Speaking of the Mojito I need to bump it upon the wishlist


----------



## G.G. (Feb 15, 2022)

Chuck D, is there a vero you might be able to share for this? I've built the Sparkle Face, 109, and the BoneBenders, would love to give this one a go.


----------



## Chuck D. Bones (Feb 15, 2022)

Sure thang! 
FUZZ pins 1 & 2 go to the stompswitch.
VOICE sw center pin goes to GND.
TONE 2 & 3 go to GND,
LEVEL 2 goes to the stompswitch.
LEVEL 1 goes to GND.
R1 is mounted on the stompswitch.
Let me know if you have any questions.


----------



## G.G. (Feb 15, 2022)

awesome! I have some MP38As that need a place to go.


----------



## G.G. (Feb 20, 2022)

Chuck D., I'm looking at the datasheet for 1N4004s, which is the critical value for use in this circuit? I have 4001s and 4007s.

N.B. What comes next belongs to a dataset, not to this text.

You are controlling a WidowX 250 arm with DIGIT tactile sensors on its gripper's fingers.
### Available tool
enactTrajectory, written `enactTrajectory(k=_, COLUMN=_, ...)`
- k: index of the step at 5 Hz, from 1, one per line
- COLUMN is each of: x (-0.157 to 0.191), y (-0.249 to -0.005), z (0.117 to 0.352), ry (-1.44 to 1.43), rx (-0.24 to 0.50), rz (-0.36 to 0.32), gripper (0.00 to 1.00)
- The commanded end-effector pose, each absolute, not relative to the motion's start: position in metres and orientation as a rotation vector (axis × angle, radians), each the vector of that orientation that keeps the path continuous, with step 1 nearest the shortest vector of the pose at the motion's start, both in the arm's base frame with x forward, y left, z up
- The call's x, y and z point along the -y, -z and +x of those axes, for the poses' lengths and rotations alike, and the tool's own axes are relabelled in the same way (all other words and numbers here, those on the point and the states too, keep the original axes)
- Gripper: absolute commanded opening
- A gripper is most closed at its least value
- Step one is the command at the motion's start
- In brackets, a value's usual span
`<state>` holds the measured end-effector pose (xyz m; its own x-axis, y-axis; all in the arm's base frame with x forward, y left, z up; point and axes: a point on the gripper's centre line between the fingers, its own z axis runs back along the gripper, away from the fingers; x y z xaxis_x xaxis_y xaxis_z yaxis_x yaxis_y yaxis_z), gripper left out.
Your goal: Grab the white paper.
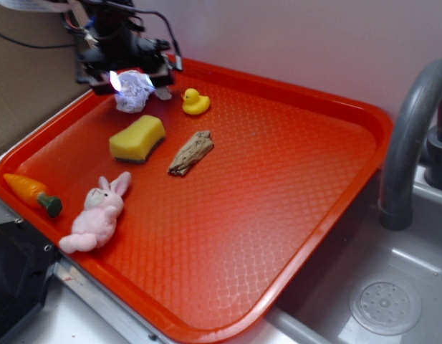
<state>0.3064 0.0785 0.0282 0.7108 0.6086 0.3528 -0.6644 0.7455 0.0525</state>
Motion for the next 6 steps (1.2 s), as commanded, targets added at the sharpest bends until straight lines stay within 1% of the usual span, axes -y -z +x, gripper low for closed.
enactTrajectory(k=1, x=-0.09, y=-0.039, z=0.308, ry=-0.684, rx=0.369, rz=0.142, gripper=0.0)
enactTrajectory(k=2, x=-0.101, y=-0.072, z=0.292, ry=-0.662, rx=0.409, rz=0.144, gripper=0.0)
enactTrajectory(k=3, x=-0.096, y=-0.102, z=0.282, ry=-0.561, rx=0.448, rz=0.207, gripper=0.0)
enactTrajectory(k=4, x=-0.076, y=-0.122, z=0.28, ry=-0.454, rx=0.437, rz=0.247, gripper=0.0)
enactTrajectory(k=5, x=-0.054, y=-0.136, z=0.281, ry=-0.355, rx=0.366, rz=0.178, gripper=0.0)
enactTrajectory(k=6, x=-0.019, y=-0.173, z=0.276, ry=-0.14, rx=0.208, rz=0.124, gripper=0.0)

The maximum RMS voltage is pretty different but the forward current is the same for all of them.


----------



## Chuck D. Bones (Feb 20, 2022)

They're interchangeable when used as clipping diodes.  1N4007 may have a slightly higher Vf.


----------



## G.G. (Mar 1, 2022)

Thanks for sharing your layout Chuck, this thing really rips! I tried out my MP38As and some GT404s, which all sounded good, but ended up going with an AC127 set I had. In hindsight I should have tried out the transistor clippers but these germanium diodes sounded pretty good and I just left them in. Thanks again! Here's a pic in the messy temporary enclosure.


----------



## Chuck D. Bones (Mar 1, 2022)

Glad you like it.  Proves you don't need a ton of parts to get great tone.  The AC127 is a sweet transistor.  

Make sure the transistor heatsinks don't short to anything on the board because the base connects to the case on AC127s.


----------